How To Ask Your Students For The Moon . . . And Get It

How To Ask Your Students For The Moon . . . And Get It

Smart Classroom Management: How to Ask Your Students For The Moon And Get ItRecently, a former student contacted me through the SCM Facebook page.
He was in my sixth-grade class almost 20 years ago.
I remembered him well.
In fact, although I didn’t use his real name, I mentioned him in Dream Class.
He was the tough but highly respected boy who escorted a blind student to the playground.
It was a special moment, one I’ll never forget.
While alluding to his sometimes difficult past, he talked about how happy he is and how his wife and young family mean everything to him.
I’m thrilled, of course, and proud of how well he’s doing.
After catching up with our current lives, it wasn’t long before he began telling stories of his year in my class.
He talked about how when each sixth-grade class was tasked with creating a presentation on ancient Greece, we did a musical spoof of the movie Grease (with leather-jacketed Danny Zuko as Socrates).

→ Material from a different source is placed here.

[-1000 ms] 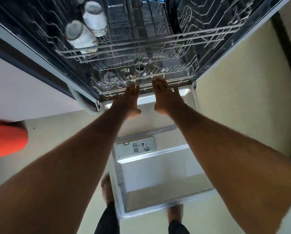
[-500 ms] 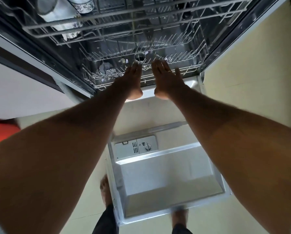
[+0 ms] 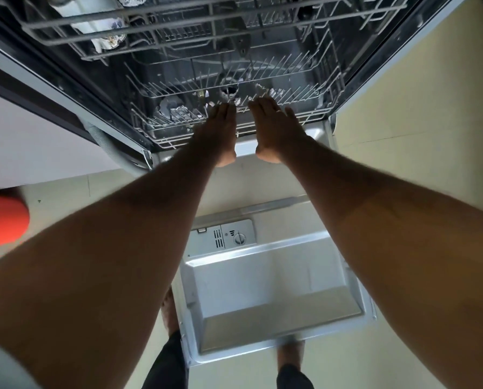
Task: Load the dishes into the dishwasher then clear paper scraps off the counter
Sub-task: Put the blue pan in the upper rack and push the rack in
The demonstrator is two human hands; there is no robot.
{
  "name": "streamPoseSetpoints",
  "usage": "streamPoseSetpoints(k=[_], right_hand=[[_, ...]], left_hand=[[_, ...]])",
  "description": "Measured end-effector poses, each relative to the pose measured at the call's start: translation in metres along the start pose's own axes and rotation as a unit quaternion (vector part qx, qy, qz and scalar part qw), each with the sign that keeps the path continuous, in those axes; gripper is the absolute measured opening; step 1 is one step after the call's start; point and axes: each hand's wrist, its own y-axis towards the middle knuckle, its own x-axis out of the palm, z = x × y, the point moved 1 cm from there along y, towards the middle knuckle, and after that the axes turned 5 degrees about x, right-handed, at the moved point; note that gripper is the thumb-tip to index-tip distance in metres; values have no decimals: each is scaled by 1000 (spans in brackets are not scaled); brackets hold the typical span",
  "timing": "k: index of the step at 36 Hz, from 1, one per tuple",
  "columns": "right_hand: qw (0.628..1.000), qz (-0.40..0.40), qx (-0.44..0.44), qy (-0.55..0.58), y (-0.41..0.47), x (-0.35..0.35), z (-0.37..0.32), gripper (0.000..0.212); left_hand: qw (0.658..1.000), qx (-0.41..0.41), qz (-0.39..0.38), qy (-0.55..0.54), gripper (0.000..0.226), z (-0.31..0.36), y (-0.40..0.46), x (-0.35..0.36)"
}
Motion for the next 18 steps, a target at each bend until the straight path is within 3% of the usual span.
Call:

He talked about vanquishing other classrooms in capture-the-flag and math-game battles, and then celebrating back in the classroom like we’d won the World Cup.
He talked about the silly things I did in class—spilling water down my shirt, tripping over chairs, using this or that funny accent for a day.
He recalled that when the class was working independently on their math, I’d whistle the opening bars from the movie, The Good, The Bad, and The Ugly, and they would answer back in unison with a sing-songy “Dooooo youuuuur maaaaath.”
My recollections were that we worked extremely hard.
It was a large class in a difficult school, and I pushed them and pushed them. I challenged them on their behavior, their work habits, and their responsibilities—to their family, their classmates, and their future selves.
At the time, I remember thinking that I was asking too much of them. I remember thinking that if I wasn’t careful, I would lose them and their deep connection to the class.
I’ve since learned that as long as you create a classroom your students look forward to, you can’t ask for too much. You can’t have expectations that are too high.
Your students will rise to meet your high bar as long as they know you care enough to make it worth their while.
As long as you make your classroom an experience they enjoy being part of—better yet, love being part of—they will follow you to the ends of the earth.
And teaching will be the way you always imagined it could be.
My former student told story after story. He reminisced about friends and laughter and the closeness of that particular group in that moment in time. As if it were yesterday.
He never mentioned the lengthy independent work periods, the demand for flawless routines, or my neverending calls for excellence.
Because when a spirit of fun and humor are part of the fabric of your classroom, you can ask for more and for better every day of the week.
You can ask for the moon.
And they’ll give it to you.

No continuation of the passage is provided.